Con la mejor rapidez posible, se montó en su caballo, con veloz carrera – la mejor del reino – se regresó a su palacio, llamando, con los más fuertes y mejores gritos del reino, al Capitán de su Ejército y, apenas lo vio, le ordenó, con la mejor orden del reino, ¡y, sólo de palabra!, que trajera ante él al responsable de aquello.
El Capitán del Ejército preguntó, preguntó y preguntó, investigó, interrogó y presionó. Nadie sabía, o quería, darle datos del suceso – por desconfianza o por miedo –, todos guardaban el mejor silencio. Así pasaron días, semanas, un mes, dos, hasta que, a la mitad del tercero, apareció el responsable del hecho. Para la sorpresa de él, y la mayor del Rey, por supuesto, la mejor sorpresa del reino. El Capitán del Ejército lo traía de su mano: era un muchachito de unos seis años, con la mejor mirada de “yo no fui”, como cualquiera de su edad en esas situaciones.

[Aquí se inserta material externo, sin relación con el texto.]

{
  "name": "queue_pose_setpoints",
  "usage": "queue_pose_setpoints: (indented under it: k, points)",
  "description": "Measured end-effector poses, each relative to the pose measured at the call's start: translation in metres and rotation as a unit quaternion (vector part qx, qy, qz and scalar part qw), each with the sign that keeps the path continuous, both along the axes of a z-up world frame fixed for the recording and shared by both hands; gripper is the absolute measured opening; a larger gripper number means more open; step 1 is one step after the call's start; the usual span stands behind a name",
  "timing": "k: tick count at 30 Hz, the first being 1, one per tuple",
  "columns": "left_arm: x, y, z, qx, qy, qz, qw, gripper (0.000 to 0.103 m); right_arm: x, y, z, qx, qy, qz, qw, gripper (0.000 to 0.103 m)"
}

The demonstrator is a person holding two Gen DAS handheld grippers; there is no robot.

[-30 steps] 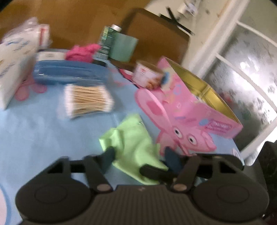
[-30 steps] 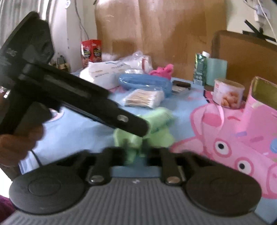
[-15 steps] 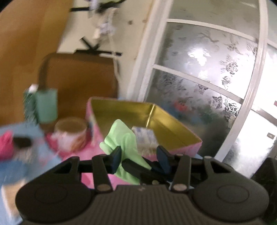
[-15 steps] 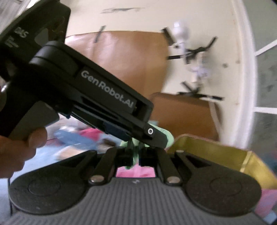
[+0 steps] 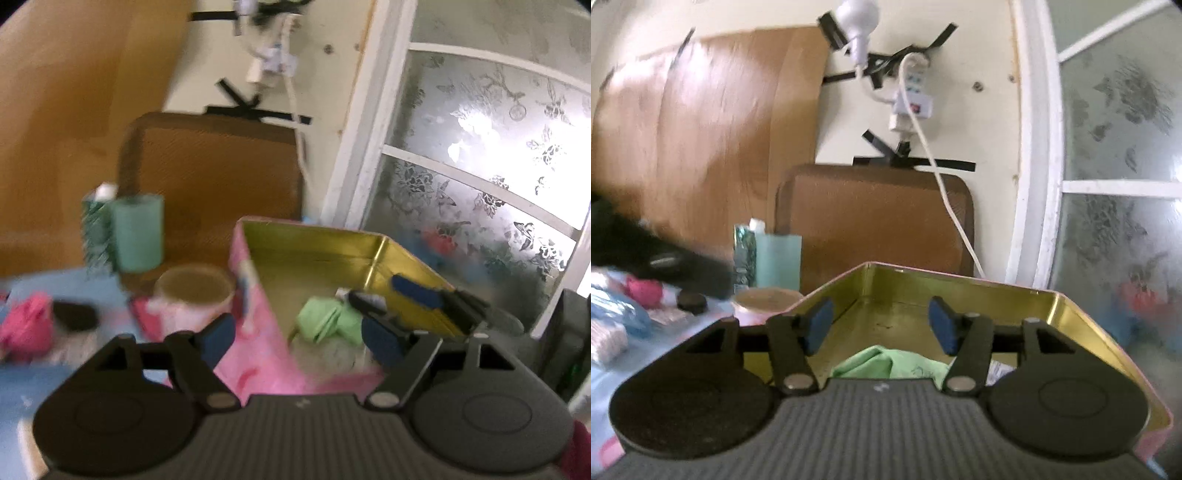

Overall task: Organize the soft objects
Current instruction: 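Lift the green cloth into the pink tin and release it, then grasp the bag of cotton swabs with the right gripper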

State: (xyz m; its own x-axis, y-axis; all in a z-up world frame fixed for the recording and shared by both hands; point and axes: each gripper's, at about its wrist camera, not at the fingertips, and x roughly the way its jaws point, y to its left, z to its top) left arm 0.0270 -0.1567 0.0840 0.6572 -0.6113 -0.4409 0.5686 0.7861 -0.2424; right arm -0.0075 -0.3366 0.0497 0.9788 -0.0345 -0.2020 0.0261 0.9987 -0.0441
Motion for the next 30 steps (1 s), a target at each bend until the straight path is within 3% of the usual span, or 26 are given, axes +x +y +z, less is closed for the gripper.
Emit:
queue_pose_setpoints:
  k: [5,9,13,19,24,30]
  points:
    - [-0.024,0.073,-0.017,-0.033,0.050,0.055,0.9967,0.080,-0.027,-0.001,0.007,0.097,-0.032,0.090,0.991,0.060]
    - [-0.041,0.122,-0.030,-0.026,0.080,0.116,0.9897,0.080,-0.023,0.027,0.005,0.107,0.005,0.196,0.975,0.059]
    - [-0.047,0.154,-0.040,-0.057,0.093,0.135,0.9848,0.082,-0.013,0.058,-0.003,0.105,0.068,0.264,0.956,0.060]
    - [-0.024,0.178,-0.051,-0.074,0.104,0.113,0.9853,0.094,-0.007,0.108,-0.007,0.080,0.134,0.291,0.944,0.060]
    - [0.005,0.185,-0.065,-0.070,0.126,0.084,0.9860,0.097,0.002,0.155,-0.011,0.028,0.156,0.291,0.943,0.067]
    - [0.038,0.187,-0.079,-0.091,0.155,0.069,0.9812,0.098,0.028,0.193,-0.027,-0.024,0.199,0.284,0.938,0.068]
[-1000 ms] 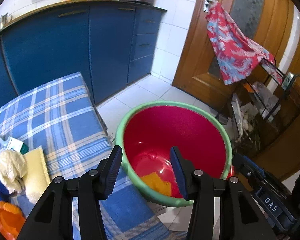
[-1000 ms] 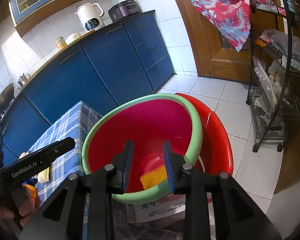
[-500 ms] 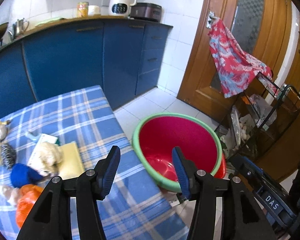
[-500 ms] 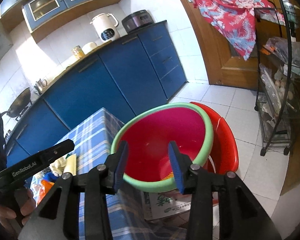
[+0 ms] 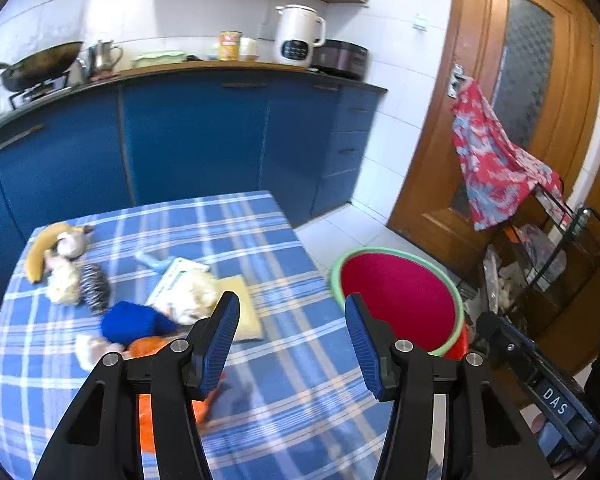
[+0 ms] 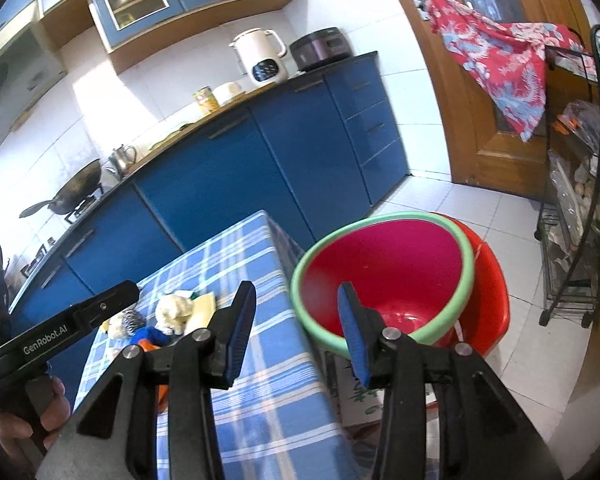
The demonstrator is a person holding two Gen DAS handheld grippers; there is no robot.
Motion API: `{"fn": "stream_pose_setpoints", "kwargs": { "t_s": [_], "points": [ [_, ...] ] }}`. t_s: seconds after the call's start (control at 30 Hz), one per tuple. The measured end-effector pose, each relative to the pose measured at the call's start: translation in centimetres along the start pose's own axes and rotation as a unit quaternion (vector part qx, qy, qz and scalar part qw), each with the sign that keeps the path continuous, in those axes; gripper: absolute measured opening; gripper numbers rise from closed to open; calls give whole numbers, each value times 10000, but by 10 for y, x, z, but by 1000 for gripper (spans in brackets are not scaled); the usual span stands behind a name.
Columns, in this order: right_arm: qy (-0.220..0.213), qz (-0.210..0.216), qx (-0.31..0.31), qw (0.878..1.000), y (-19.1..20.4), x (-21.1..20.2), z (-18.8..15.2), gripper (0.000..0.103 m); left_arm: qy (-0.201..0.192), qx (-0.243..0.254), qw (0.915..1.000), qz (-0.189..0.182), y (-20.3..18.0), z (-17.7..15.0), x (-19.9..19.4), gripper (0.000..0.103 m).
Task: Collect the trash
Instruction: 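Move both open tools back over the table items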
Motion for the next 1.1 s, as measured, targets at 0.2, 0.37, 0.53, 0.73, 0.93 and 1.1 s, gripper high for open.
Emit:
{"fn": "stream_pose_setpoints", "kwargs": {
  "t_s": [0.2, 0.37, 0.53, 0.73, 0.93, 1.1],
  "points": [
    [56, 221, -118, 9997, 34, 2, 1, 44, -82, -288, 9993, 234, 44, 1, -16, 57],
    [181, 397, -224, 9988, 63, 13, 0, 45, -183, -675, 9963, 495, 92, 6, -26, 57],
    [388, 536, -327, 9973, 89, 32, -4, 48, -232, -1020, 9920, 702, 132, 7, -30, 57],
    [634, 553, -491, 9952, 110, 56, -12, 48, -152, -1367, 9858, 962, 176, 1, -22, 57],
    [917, 594, -688, 9916, 127, 81, -21, 48, 79, -1583, 9805, 1159, 203, -11, -6, 57],
    [1210, 644, -829, 9871, 139, 108, -31, 48, 303, -1700, 9779, 1182, 214, -19, 14, 57]
  ]
}}
Point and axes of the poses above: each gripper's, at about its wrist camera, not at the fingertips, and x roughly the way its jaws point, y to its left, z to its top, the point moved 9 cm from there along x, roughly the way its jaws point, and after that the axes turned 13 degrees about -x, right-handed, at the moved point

Cuando el Rey lo tuvo ante sí, le dijo:
- ¡Muchacho!, ¿Cómo has logrado, tú, eso? Y, el niño, con un colorcito subido en sus mejillas, la mejor sencillez posible y haciendo una gran reverencia – sin dudas, la mejor del reino - le respondió:
- Es muy fácil, mi Señor: primero clavo las flechas, y después les pinto el centro.